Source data

════════════════

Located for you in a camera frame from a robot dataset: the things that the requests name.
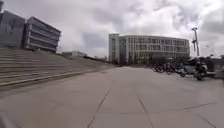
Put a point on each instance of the row of parked bicycles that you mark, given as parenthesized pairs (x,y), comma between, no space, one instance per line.
(165,68)

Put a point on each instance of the low pale building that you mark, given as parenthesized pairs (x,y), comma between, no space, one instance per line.
(74,54)

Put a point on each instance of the pale building with column facade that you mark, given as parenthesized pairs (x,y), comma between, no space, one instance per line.
(150,48)

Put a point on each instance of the tall pole with fixtures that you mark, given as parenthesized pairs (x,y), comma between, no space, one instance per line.
(196,41)

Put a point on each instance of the grey concrete slab pavement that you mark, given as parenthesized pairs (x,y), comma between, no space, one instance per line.
(123,96)

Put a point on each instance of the dark grey building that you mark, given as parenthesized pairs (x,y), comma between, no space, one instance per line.
(11,31)

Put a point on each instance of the grey building with balcony bands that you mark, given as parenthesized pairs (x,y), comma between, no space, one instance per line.
(41,36)

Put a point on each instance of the parked scooter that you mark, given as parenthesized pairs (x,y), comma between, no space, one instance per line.
(186,70)
(200,71)

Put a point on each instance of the wide concrete steps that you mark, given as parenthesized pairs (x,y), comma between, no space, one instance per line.
(30,66)

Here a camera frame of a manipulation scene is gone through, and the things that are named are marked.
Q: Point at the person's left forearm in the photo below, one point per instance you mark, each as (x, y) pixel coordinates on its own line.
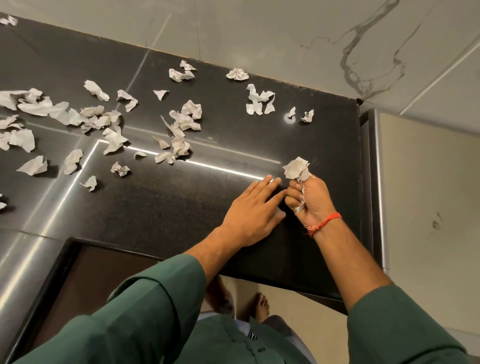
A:
(213, 251)

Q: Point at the silver dishwasher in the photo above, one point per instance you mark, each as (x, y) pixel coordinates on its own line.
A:
(423, 187)

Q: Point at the person's right hand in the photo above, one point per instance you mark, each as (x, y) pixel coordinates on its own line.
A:
(317, 202)

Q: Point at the green shirt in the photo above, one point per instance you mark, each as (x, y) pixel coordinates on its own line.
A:
(131, 322)

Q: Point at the orange thread wristband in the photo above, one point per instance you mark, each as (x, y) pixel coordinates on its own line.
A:
(326, 221)

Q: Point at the white paper scraps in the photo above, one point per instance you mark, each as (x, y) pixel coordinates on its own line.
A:
(112, 142)

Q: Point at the person's left hand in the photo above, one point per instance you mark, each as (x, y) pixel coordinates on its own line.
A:
(251, 217)

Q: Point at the person's right forearm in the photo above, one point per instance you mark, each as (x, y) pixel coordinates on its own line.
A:
(348, 262)

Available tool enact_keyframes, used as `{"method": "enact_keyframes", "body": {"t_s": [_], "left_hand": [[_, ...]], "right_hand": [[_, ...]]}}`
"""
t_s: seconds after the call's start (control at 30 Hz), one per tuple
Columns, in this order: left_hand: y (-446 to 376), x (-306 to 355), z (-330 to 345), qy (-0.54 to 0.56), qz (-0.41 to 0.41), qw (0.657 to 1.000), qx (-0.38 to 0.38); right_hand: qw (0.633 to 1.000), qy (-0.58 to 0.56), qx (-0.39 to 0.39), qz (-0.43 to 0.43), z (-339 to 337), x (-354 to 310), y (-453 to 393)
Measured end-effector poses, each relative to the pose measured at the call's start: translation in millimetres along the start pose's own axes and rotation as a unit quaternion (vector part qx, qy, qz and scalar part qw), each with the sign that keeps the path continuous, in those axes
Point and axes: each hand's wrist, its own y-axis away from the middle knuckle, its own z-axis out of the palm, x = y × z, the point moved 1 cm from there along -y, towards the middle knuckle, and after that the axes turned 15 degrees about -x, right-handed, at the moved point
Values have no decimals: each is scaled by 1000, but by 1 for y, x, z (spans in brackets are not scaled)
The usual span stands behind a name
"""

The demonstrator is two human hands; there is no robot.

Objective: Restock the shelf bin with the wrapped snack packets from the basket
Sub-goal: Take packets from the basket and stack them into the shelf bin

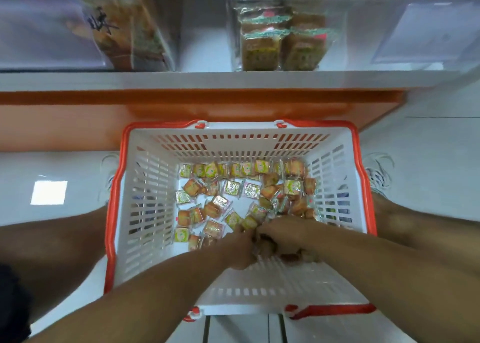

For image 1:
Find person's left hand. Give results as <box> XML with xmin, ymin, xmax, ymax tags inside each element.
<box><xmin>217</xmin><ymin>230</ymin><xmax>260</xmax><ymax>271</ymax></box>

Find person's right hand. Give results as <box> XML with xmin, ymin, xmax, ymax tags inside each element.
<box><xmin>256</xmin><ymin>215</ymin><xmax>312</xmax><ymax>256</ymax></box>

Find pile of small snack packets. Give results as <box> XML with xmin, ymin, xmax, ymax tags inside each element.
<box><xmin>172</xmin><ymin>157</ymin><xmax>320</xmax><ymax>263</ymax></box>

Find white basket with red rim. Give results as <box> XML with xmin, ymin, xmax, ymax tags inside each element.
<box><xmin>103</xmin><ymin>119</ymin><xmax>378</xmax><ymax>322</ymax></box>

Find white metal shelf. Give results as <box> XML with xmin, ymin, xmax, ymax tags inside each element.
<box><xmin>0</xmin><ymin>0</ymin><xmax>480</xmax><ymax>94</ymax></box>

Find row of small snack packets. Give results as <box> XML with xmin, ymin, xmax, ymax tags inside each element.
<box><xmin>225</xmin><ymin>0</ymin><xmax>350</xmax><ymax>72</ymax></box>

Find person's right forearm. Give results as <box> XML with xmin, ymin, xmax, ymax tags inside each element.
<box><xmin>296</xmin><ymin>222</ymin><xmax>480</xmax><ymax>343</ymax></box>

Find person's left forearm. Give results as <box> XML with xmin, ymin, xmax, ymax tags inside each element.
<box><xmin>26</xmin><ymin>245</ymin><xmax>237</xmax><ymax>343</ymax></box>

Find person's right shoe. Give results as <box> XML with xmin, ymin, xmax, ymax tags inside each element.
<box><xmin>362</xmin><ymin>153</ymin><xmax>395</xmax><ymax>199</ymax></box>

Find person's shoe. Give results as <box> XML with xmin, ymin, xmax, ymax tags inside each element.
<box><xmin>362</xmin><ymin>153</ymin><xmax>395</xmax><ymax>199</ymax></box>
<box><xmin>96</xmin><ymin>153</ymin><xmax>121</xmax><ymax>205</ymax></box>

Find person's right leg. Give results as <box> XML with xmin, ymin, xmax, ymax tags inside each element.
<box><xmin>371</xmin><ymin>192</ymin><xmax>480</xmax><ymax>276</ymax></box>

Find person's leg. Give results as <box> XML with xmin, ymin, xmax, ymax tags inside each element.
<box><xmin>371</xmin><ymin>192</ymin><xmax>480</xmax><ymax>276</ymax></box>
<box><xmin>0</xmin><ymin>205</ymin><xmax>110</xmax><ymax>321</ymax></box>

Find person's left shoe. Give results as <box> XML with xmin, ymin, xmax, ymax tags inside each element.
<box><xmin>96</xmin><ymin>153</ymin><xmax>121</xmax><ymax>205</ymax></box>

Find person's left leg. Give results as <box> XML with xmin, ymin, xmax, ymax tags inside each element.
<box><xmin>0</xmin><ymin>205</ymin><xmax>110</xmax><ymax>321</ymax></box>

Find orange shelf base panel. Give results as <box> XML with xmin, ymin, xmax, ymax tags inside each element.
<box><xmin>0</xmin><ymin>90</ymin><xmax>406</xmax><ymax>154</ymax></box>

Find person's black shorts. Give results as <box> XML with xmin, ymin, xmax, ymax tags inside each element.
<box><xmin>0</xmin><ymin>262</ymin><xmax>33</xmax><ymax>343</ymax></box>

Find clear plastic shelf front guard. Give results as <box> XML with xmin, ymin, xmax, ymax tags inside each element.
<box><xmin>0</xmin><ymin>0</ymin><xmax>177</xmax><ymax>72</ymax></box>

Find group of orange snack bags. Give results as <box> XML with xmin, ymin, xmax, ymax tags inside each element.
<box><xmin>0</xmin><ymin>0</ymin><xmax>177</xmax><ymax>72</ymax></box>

════════════════

* _Instructions for the task_:
Every entry must be retyped exactly, with the pictures removed.

* _Response for this exercise_:
Located for you in a camera frame from a robot dataset: the things that the requests name.
Put a point on each instance of the row of parked bicycles that you mark, given as parenthesized pairs (x,y), comma between, no space, one instance per line.
(165,68)

Put a point on each instance of the low pale building that you mark, given as parenthesized pairs (x,y), comma between, no space, one instance per line.
(74,54)

Put a point on each instance of the pale building with column facade that you mark, given as parenthesized pairs (x,y), comma between, no space, one instance per line.
(150,48)

Put a point on each instance of the tall pole with fixtures that you mark, given as parenthesized pairs (x,y), comma between, no space, one instance per line.
(196,41)

Put a point on each instance of the grey concrete slab pavement that you mark, given as parenthesized pairs (x,y), comma between, no space, one instance per line.
(123,96)

Put a point on each instance of the dark grey building that you mark, given as parenthesized pairs (x,y), comma between, no space, one instance per line.
(11,31)

Put a point on each instance of the grey building with balcony bands that you mark, given as parenthesized pairs (x,y), comma between, no space, one instance per line.
(41,36)

Put a point on each instance of the parked scooter that you mark, given as parenthesized pairs (x,y), comma between, no space, one instance per line.
(186,70)
(200,71)

Put a point on each instance of the wide concrete steps that you mark, given as parenthesized pairs (x,y), comma between, no space, one instance per line.
(30,66)

Here a camera frame of a manipulation scene is gone through, and the things that are named are marked.
Q: Point at the person's left forearm in the photo below, one point per instance you mark, each as (x, y) pixel coordinates on its own line.
A:
(213, 251)

Q: Point at the silver dishwasher in the photo above, one point per instance you mark, each as (x, y) pixel coordinates on its own line.
A:
(423, 187)

Q: Point at the person's right hand in the photo above, one point per instance you mark, each as (x, y) pixel coordinates on its own line.
A:
(317, 202)

Q: Point at the green shirt in the photo above, one point per instance you mark, each as (x, y) pixel coordinates on its own line.
A:
(131, 322)

Q: Point at the orange thread wristband in the photo above, one point per instance you mark, each as (x, y) pixel coordinates on its own line.
A:
(326, 221)

Q: Point at the white paper scraps in the photo above, one point per instance you mark, each as (x, y) pixel coordinates on its own line.
A:
(112, 142)

Q: Point at the person's left hand in the photo above, one point per instance you mark, each as (x, y) pixel coordinates on its own line.
A:
(251, 217)

Q: Point at the person's right forearm in the photo above, one point per instance you mark, each as (x, y) pixel coordinates on its own line.
A:
(348, 262)

Available tool enact_keyframes, used as `{"method": "enact_keyframes", "body": {"t_s": [_], "left_hand": [[_, ...]], "right_hand": [[_, ...]]}}`
"""
t_s: seconds after the call's start (control at 30 Hz), one per tuple
Columns, in this order: left_hand: y (-446 to 376), x (-306 to 355), z (-330 to 345), qy (-0.54 to 0.56), qz (-0.41 to 0.41), qw (0.657 to 1.000), qx (-0.38 to 0.38); right_hand: qw (0.633 to 1.000), qy (-0.58 to 0.56), qx (-0.39 to 0.39), qz (-0.43 to 0.43), z (-339 to 337), x (-354 to 310), y (-453 to 393)
Measured end-effector poses, each relative to the pose measured at the call's start: translation in millimetres along the start pose's own axes and rotation as a unit quaternion (vector part qx, qy, qz and scalar part qw), each with the sign that keeps the path continuous, in those axes
Point and axes: each hand's wrist, its own y-axis away from the middle knuckle, its own z-axis out of the palm, x = y × z, the point moved 1 cm from there along -y, towards the middle knuckle, and after that the axes turned 15 degrees about -x, right-handed, at the moved point
Values have no decimals: each is scaled by 1000, but by 1 for y, x, z (spans in brackets are not scaled)
The usual span stands behind a name
"""

The demonstrator is two human hands; there is no robot.

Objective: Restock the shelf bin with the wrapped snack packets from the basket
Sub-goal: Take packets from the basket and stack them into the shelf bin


For image 1:
Find person's left hand. Give results as <box> XML with xmin, ymin, xmax, ymax tags inside each element.
<box><xmin>217</xmin><ymin>230</ymin><xmax>260</xmax><ymax>271</ymax></box>

Find person's right hand. Give results as <box> XML with xmin, ymin, xmax, ymax tags inside each element.
<box><xmin>256</xmin><ymin>215</ymin><xmax>312</xmax><ymax>256</ymax></box>

Find pile of small snack packets. Give results as <box> XML with xmin, ymin, xmax, ymax tags inside each element.
<box><xmin>172</xmin><ymin>157</ymin><xmax>320</xmax><ymax>263</ymax></box>

Find white basket with red rim. Give results as <box> XML with xmin, ymin, xmax, ymax tags inside each element.
<box><xmin>103</xmin><ymin>119</ymin><xmax>378</xmax><ymax>322</ymax></box>

Find white metal shelf. Give results as <box> XML with xmin, ymin, xmax, ymax tags inside each element.
<box><xmin>0</xmin><ymin>0</ymin><xmax>480</xmax><ymax>94</ymax></box>

Find row of small snack packets. Give results as <box> XML with xmin, ymin, xmax, ymax tags inside each element.
<box><xmin>225</xmin><ymin>0</ymin><xmax>350</xmax><ymax>72</ymax></box>

Find person's right forearm. Give results as <box> XML with xmin, ymin, xmax, ymax tags inside each element.
<box><xmin>296</xmin><ymin>222</ymin><xmax>480</xmax><ymax>343</ymax></box>

Find person's left forearm. Give results as <box> XML with xmin, ymin, xmax, ymax tags inside each element.
<box><xmin>26</xmin><ymin>245</ymin><xmax>237</xmax><ymax>343</ymax></box>

Find person's right shoe. Give results as <box> XML with xmin, ymin, xmax, ymax tags inside each element.
<box><xmin>362</xmin><ymin>153</ymin><xmax>395</xmax><ymax>199</ymax></box>

Find person's shoe. Give results as <box> XML with xmin, ymin, xmax, ymax tags inside each element.
<box><xmin>362</xmin><ymin>153</ymin><xmax>395</xmax><ymax>199</ymax></box>
<box><xmin>96</xmin><ymin>153</ymin><xmax>121</xmax><ymax>205</ymax></box>

Find person's right leg. Give results as <box> XML with xmin, ymin, xmax, ymax tags inside each element.
<box><xmin>371</xmin><ymin>192</ymin><xmax>480</xmax><ymax>276</ymax></box>

Find person's leg. Give results as <box> XML with xmin, ymin, xmax, ymax tags inside each element.
<box><xmin>371</xmin><ymin>192</ymin><xmax>480</xmax><ymax>276</ymax></box>
<box><xmin>0</xmin><ymin>205</ymin><xmax>110</xmax><ymax>321</ymax></box>

Find person's left shoe. Give results as <box> XML with xmin, ymin, xmax, ymax tags inside each element.
<box><xmin>96</xmin><ymin>153</ymin><xmax>121</xmax><ymax>205</ymax></box>

Find person's left leg. Give results as <box> XML with xmin, ymin, xmax, ymax tags inside each element.
<box><xmin>0</xmin><ymin>205</ymin><xmax>110</xmax><ymax>321</ymax></box>

Find orange shelf base panel. Give results as <box> XML with xmin, ymin, xmax, ymax tags inside each element.
<box><xmin>0</xmin><ymin>90</ymin><xmax>406</xmax><ymax>154</ymax></box>

Find person's black shorts. Give results as <box> XML with xmin, ymin, xmax, ymax tags inside each element.
<box><xmin>0</xmin><ymin>262</ymin><xmax>33</xmax><ymax>343</ymax></box>

Find clear plastic shelf front guard. Give results as <box> XML with xmin, ymin, xmax, ymax tags inside each element.
<box><xmin>0</xmin><ymin>0</ymin><xmax>177</xmax><ymax>72</ymax></box>

Find group of orange snack bags. Give results as <box> XML with xmin, ymin, xmax, ymax tags inside each element.
<box><xmin>0</xmin><ymin>0</ymin><xmax>177</xmax><ymax>72</ymax></box>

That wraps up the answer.